**Work request:** Lines from the listing that hold the string "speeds" are what you should return.

*** Opening Material for this task ***

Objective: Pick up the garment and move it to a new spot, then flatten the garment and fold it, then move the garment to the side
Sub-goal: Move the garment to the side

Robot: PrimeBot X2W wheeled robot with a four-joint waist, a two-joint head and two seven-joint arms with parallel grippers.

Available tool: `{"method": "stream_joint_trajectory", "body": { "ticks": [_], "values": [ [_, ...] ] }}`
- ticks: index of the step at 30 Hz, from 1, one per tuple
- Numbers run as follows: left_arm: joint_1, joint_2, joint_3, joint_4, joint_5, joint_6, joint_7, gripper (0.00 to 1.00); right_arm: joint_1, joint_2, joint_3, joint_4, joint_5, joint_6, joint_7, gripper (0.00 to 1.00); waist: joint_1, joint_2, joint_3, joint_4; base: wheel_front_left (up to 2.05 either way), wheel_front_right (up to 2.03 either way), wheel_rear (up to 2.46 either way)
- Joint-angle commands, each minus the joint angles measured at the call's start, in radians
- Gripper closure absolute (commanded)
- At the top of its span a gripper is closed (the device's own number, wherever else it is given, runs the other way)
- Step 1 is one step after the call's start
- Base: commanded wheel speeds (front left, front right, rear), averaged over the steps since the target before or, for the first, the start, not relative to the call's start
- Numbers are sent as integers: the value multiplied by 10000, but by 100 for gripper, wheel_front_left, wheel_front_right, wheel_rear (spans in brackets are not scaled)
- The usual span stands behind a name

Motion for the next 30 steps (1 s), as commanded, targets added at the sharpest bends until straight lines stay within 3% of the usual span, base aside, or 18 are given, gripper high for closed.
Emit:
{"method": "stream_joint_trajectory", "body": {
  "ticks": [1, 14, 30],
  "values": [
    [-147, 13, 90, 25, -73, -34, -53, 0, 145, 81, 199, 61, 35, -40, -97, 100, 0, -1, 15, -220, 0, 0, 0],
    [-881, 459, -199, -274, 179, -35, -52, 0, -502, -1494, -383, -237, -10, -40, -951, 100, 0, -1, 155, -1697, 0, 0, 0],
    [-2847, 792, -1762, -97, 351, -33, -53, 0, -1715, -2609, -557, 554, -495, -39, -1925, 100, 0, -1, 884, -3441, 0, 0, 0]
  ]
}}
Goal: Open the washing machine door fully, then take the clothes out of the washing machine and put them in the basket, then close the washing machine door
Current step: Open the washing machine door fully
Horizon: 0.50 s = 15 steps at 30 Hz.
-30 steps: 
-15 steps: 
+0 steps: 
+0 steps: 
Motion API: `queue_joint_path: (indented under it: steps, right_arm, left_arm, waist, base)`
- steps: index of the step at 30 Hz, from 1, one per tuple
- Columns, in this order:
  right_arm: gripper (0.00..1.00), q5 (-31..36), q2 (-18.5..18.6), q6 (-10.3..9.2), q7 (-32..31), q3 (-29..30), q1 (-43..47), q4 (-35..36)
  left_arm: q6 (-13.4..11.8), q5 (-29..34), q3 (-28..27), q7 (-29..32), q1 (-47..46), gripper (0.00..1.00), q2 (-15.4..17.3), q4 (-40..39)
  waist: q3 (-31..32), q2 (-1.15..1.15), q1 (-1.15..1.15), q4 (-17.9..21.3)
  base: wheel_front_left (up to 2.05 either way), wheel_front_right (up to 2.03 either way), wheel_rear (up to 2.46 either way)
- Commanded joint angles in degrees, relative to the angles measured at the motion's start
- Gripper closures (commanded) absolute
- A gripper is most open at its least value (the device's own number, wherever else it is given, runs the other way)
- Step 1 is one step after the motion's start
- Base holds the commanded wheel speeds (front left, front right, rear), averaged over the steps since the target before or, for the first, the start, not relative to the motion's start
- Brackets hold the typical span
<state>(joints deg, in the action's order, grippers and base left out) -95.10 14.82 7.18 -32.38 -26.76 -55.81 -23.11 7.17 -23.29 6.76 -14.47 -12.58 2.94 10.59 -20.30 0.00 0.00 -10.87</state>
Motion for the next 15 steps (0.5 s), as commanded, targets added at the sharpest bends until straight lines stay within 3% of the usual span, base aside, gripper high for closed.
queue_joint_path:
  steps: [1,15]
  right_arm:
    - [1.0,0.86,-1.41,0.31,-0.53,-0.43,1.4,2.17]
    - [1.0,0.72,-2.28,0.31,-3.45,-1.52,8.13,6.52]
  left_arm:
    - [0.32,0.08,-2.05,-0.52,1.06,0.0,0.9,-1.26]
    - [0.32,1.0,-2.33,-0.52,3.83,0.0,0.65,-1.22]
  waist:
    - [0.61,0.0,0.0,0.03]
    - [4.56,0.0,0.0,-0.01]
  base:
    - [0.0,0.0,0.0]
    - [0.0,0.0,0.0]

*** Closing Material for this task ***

**Exercise response:**
- Base: commanded wheel speeds (front left, front right, rear), averaged over the steps since the target before or, for the first, the start, not relative to the call's start
- Base holds the commanded wheel speeds (front left, front right, rear), averaged over the steps since the target before or, for the first, the start, not relative to the motion's start

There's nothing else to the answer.